Description Constraint syntax
Require that a Cloud Run service be set to internal.

    name: organizations/ORGANIZATION_ID/customConstraints/custom.ingressInternal
    resourceTypes:
    - run.googleapis.com/Service
    methodTypes:
    - CREATE
    - UPDATE
    condition: "'run.googleapis.com/ingress' in resource.metadata.annotations && resource.metadata.annotations['run.googleapis.com/ingress'] == 'internal'"
    actionType: ALLOW
    displayName: IngressInternal
    description: Require ingress to be set to internal.
Description Constraint syntax
Require a custom memory limit for all containers of a Cloud Run service.

    name: organizations/ORGANIZATION_ID/customConstraints/custom.memoryLimit
    resourceTypes:
    - run.googleapis.com/Service
    methodTypes:
    - CREATE
    - UPDATE
    condition: "resource.spec.template.spec.containers.all(container, 'memory' in container.resources.limits && container.resources.limits['memory'] <= 'MEMORY_LIMIT')"
    actionType: ALLOW
    displayName: memoryLimitCap
    description: Require the container memory limit to be set to <= MEMORY_LIMIT.
Description Constraint syntax
Prevent the Cloud Run launch stage from being changed from default GA to a non-GA launch stage.

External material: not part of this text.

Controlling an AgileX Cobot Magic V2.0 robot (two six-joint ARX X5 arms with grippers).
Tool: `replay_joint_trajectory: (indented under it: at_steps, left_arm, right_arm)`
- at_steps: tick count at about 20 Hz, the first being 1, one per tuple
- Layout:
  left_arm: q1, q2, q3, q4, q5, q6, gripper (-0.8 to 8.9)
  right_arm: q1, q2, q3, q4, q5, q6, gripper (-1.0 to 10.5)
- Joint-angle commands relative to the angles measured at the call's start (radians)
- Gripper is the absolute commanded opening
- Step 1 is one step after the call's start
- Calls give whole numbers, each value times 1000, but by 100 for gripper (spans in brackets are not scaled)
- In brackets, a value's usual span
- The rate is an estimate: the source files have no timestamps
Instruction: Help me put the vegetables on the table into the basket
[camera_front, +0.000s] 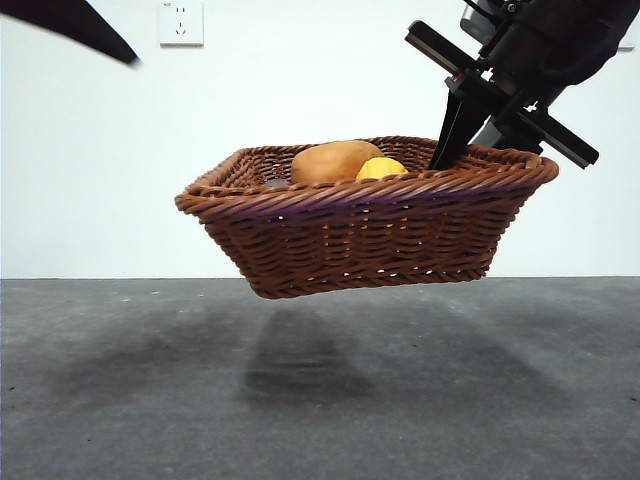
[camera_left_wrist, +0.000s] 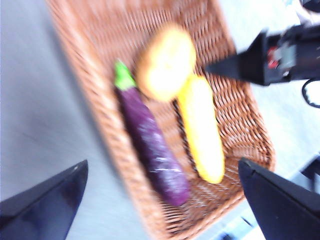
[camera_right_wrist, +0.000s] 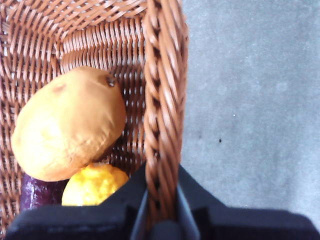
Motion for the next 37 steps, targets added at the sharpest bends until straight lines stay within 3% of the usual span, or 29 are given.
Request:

    name: organizations/ORGANIZATION_ID/customConstraints/custom.launchStage
    resourceTypes:
    - run.googleapis.com/Service
    methodTypes:
    - CREATE
    - UPDATE
    condition: "!('run.googleapis.com/launch-stage' in resource.metadata.annotations) || resource.metadata.annotations['run.googleapis.com/launch-stage'] == 'GA'"
    actionType: ALLOW
    displayName: launchStage
    description: Only allow users to create and update Cloud Run services with either an unset launch stage (default is GA) or a launch stage explicitly set to GA.
Description Constraint syntax
Require Binary Authorization to be set to default.

    name: organizations/ORGANIZATION_ID/customConstraints/custom.binaryAuthorization
    resourceTypes:
    - run.googleapis.com/Service
    methodTypes:
    - CREATE
    - UPDATE
    condition: "'run.googleapis.com/binary-authorization' in resource.metadata.annotations && resource.metadata.annotations['run.googleapis.com/binary-authorization'] == 'default'"
    actionType: ALLOW
    displayName: binaryAuthorization
    description: Require binaryAuthorization to be set to default.
Description Constraint syntax
Require that services have a liveness probe for every container.

    name: organizations/ORGANIZATION_ID/customConstraints/custom.livenessProbe
    resourceTypes:
    - run.googleapis.com/Service
    methodTypes:
    - CREATE
    - UPDATE
    condition: "resource.spec.template.spec.containers.all(container, has(container.livenessProbe.initialDelaySeconds))"
    actionType: ALLOW
    displayName: livenessProbe
    description: Require all containers to have a liveness probe configured with initialDelaySeconds.
Description Constraint syntax
Require that a service has at least one sidecar container that uses an image beginning with a specified prefix and a port equal to a specified number.

    name: organizations/ORGANIZATION_ID/customConstraints/custom.requireSidecar
    resourceTypes:
    - run.googleapis.com/Service
    methodTypes:
    - CREATE
    - UPDATE
    condition: "resource.spec.template.spec.containers.exists(container, container.image.startsWith('us-docker.pkg.dev/cloud-ops-agents-artifacts/cloud-run-gmp-sidecar/') && container.ports.exists(port, port.containerPort == 8081))"
    actionType: ALLOW
    displayName: requireSidecar
    description: Require at least one container with an image that starts with "us-docker.pkg.dev/cloud-ops-agents-artifacts/cloud-run-gmp-sidecar/" and uses port 8081.